Die mitreißende Begeisterung der Künstler, die Skepsis der Wissenschaftler und die Nüchternheit der Techniker bezüglich der Durchführung sind untrennbar mit allen gemeinsamen Aktionen von Kunst und Technologie verbunden. (So mußte ich vor zwölf Jahren dem "Unmöglich" eines Nobelpreisträgers entgegnen "Ich habe es schon getan" – was auch stimmte!). Davis antwortet auf die Frage "Warum?": "… um zu überleben, für Hoffnungen, Träume und Phantasie, für all das, um das es eigentlich geht." Es fällt einem ein, daß der zähe Michael Collins sein Buch über den Mond "Carrying the Fire" – "Das Feuer weitergeben" genannt hat.

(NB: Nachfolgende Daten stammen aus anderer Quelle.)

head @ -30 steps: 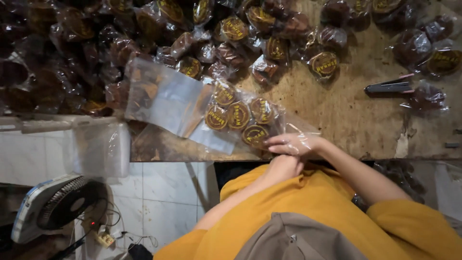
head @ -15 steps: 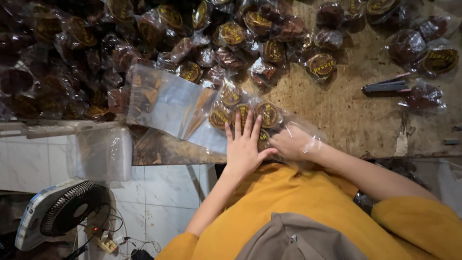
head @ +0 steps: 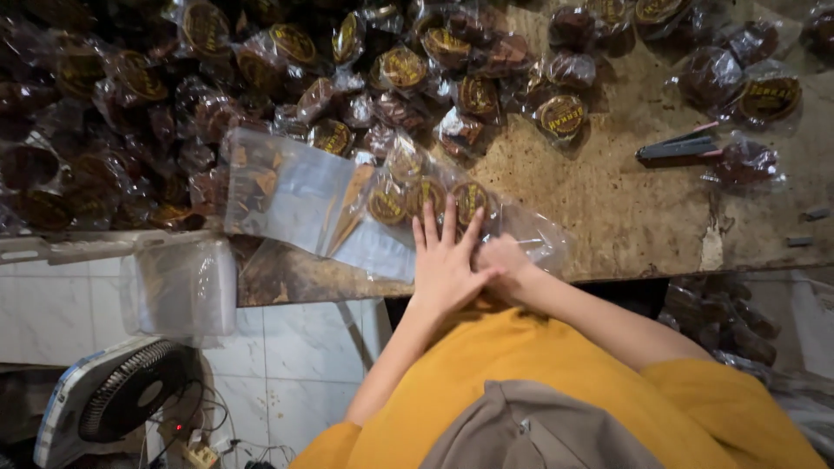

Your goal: Packing individually wrapped cakes into larger plastic bags and sealing them with a stapler.

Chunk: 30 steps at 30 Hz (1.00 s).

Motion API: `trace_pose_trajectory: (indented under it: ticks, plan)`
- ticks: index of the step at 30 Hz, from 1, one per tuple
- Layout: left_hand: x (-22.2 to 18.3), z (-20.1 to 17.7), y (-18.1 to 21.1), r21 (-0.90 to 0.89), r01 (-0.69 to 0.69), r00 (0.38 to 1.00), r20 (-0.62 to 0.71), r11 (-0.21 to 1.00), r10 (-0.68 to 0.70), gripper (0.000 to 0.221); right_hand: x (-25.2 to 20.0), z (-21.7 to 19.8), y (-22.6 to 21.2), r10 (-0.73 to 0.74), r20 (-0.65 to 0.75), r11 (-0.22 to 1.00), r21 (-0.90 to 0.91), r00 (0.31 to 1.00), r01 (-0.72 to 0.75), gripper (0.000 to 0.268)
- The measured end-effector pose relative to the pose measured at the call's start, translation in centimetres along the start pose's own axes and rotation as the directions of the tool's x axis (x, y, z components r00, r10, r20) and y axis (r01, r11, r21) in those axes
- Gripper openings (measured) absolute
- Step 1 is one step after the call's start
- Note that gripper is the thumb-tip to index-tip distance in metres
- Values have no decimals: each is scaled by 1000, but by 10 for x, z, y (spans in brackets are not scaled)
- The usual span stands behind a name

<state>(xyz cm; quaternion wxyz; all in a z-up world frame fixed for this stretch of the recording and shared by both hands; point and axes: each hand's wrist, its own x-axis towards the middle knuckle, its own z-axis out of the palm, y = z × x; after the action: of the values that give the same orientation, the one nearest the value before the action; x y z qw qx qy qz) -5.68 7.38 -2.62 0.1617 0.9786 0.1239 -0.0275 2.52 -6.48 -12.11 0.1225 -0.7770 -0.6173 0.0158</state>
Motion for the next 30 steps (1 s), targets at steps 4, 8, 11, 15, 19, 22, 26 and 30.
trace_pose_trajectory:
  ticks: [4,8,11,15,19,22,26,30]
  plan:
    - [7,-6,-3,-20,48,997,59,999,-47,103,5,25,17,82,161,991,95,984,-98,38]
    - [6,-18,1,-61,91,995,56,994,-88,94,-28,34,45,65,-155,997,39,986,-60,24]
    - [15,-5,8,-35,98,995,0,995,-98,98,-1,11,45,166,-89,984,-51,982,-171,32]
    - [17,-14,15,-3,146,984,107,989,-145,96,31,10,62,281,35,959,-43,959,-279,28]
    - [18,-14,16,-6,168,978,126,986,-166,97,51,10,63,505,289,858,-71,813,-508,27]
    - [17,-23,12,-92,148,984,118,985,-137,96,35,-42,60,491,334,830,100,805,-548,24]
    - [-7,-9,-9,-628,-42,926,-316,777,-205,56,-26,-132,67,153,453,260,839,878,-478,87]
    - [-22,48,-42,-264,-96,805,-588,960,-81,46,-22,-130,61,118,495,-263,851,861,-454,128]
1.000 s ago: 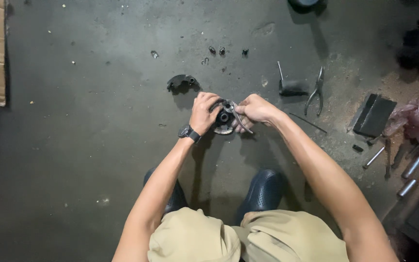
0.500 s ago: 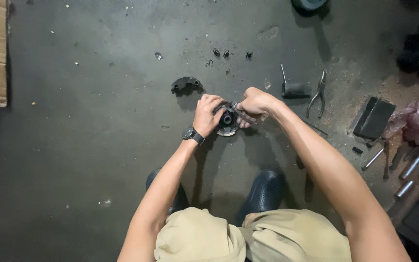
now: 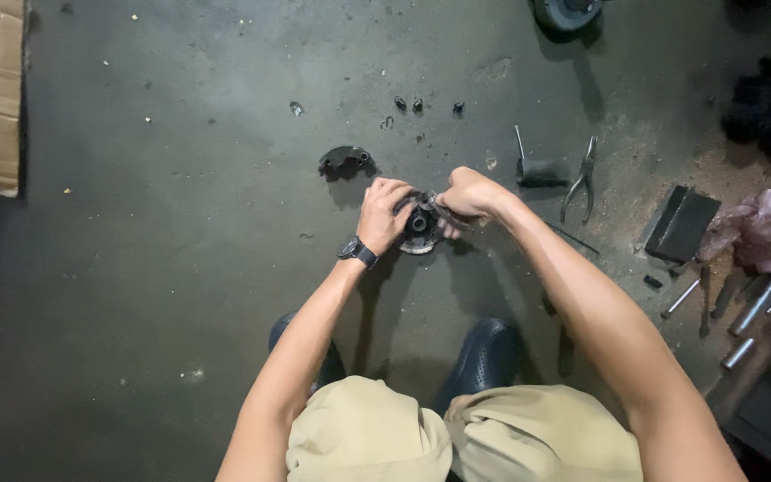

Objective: Assembling and repairing motorcycle clutch or engine parts on a floor using hand tools.

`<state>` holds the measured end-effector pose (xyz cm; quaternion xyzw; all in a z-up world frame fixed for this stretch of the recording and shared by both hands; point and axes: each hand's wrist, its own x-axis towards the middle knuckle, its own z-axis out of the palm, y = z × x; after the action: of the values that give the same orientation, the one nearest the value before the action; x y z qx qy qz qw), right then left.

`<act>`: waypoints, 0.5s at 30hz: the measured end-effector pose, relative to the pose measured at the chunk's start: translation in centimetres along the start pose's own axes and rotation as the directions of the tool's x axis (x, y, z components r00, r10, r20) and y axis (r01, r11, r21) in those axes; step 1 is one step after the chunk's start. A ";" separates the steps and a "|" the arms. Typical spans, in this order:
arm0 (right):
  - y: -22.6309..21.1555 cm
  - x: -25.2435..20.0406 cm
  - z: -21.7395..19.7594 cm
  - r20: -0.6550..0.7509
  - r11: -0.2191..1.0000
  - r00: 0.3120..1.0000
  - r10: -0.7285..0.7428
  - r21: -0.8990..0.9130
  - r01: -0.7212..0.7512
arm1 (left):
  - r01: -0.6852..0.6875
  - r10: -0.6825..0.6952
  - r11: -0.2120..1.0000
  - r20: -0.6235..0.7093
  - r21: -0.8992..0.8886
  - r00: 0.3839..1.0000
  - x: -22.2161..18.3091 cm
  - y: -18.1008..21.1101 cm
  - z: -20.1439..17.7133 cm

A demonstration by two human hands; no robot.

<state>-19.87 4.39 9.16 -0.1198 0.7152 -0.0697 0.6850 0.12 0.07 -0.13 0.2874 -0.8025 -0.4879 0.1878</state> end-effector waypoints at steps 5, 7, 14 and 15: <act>-0.2 -0.4 0.0 -0.050 0.997 0.999 0.001 -0.081 -0.005 | 0.003 -0.003 1.000 0.009 -0.006 1.000 0.1 -0.1 0.0; -0.4 -0.6 0.1 -0.060 0.994 0.998 0.005 -0.108 -0.011 | 0.003 -0.003 1.000 0.001 -0.005 1.000 0.1 -0.1 0.1; -1.0 -1.6 0.2 -0.091 0.984 0.995 -0.046 -0.175 0.029 | -0.003 0.003 1.000 0.007 0.004 1.000 0.1 0.0 0.1; -1.0 -1.6 0.2 -0.092 0.982 0.994 -0.058 -0.186 0.040 | -0.002 0.002 1.000 0.008 0.005 1.000 0.1 0.0 0.1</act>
<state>-19.49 3.84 11.00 -0.1965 0.7478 -0.0262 0.6336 -0.02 0.04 -0.19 0.2850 -0.8048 -0.4868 0.1845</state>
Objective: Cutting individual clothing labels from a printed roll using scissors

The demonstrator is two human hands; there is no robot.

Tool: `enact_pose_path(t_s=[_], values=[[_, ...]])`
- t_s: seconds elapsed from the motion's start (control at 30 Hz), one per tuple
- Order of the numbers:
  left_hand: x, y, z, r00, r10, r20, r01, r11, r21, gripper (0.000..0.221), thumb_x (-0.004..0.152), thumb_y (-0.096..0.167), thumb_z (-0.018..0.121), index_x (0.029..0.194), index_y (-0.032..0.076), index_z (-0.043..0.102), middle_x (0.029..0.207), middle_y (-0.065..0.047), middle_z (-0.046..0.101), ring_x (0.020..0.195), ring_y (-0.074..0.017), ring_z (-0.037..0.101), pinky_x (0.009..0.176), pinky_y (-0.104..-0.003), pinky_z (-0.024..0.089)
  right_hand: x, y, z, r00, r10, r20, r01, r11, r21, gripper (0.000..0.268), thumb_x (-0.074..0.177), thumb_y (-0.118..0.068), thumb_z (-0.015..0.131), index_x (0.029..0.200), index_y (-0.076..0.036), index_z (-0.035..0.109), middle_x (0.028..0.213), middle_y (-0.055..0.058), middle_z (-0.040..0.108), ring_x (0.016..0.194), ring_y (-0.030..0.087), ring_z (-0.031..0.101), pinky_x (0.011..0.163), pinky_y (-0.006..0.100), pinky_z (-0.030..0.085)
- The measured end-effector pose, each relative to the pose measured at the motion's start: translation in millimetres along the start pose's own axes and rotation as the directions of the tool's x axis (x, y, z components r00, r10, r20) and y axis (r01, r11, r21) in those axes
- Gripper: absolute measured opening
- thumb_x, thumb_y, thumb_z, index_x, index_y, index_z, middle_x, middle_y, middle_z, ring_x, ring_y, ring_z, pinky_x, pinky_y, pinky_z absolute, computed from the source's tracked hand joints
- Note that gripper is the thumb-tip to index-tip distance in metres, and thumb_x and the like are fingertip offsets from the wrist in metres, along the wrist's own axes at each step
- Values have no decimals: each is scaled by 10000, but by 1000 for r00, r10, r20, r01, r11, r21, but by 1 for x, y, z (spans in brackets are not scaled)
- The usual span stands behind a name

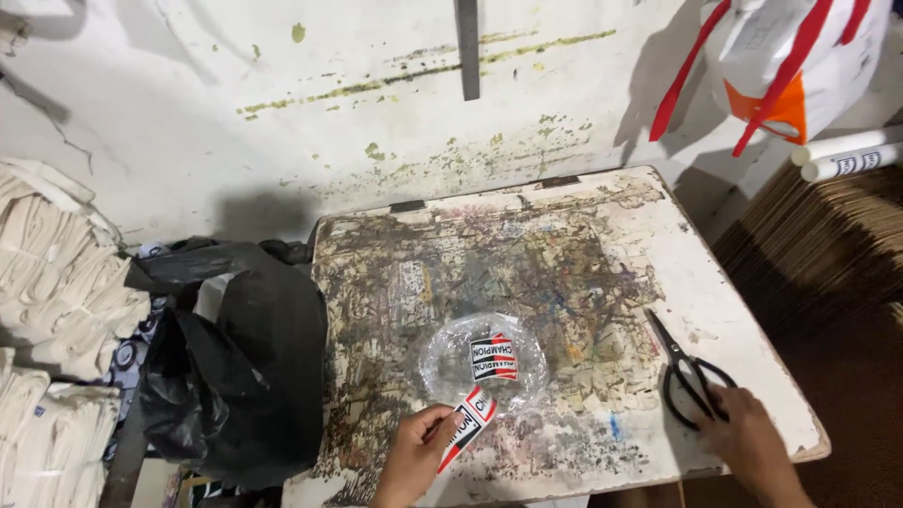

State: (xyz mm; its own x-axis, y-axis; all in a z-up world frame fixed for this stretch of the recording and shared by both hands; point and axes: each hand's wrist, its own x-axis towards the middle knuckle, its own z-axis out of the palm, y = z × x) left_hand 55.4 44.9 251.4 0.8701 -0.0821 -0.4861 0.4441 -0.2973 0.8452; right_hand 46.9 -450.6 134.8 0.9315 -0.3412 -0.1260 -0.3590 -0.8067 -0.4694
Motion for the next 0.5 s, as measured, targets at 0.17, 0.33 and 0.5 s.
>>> enact_pose_path(t_s=[0.17,0.33,0.5], values=[[8,21,-1,978,193,75,-203,965,167,279,1012,327,595,1078,146,797,748,9,648,566,-81,430,519,-258,321,2,6,8,993,116,34,-107,973,-206,616,872,-403,708,1416,-148,577,1284,86,728,1092,306,744,887,462,587],[7,41,3,973,211,89,-220,971,95,253,1015,277,629,949,114,810,739,-13,718,530,-85,482,503,-250,342,36,29,2,895,324,305,-280,943,-180,462,783,-355,794,1165,-134,660,975,91,789,815,258,708,665,378,538],[7,61,-6,993,67,97,-64,997,-34,248,998,259,666,1070,78,818,855,-105,857,667,-145,789,489,-216,482,33,103,52,887,231,400,-374,868,326,478,718,-76,1020,1102,-13,743,945,278,934,828,335,852,648,460,675]])
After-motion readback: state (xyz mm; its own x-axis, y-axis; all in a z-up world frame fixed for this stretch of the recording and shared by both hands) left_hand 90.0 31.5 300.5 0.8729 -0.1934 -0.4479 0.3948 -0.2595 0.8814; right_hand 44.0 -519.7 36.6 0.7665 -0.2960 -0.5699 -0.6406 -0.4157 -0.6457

Sky Art, wie wir sie verstehen, ist eine Ausweitung der Environment-Art. Sie hat physikalische, meist dreidimensional-zeitliche Komponenten. Wenn sie oft auch ephemer ist – eher vergängliche Events als feste, dauerhafte Materialisation –, so zielt sie doch auf Sichtbarmachung, auf ein Publikum, auf weite Verbreitung. Zweidimensionale Bildhaftigkeit, d. h. Bildsuche und Darstellung, sind wohl ein Teil davon, aber so, wie die einzelnen Steine ein Mosaik ergeben, wie die einzelnen Rollen ein Drama ergeben. Die Künstler von Sky Art anerkennen die Bedeutung der Zuwendung der Wissenschaftler zur visuellen Erforschung, und vielleicht sind wir auf dem Weg zu einer neuen Renaissance des Künstler-Wissenschafters.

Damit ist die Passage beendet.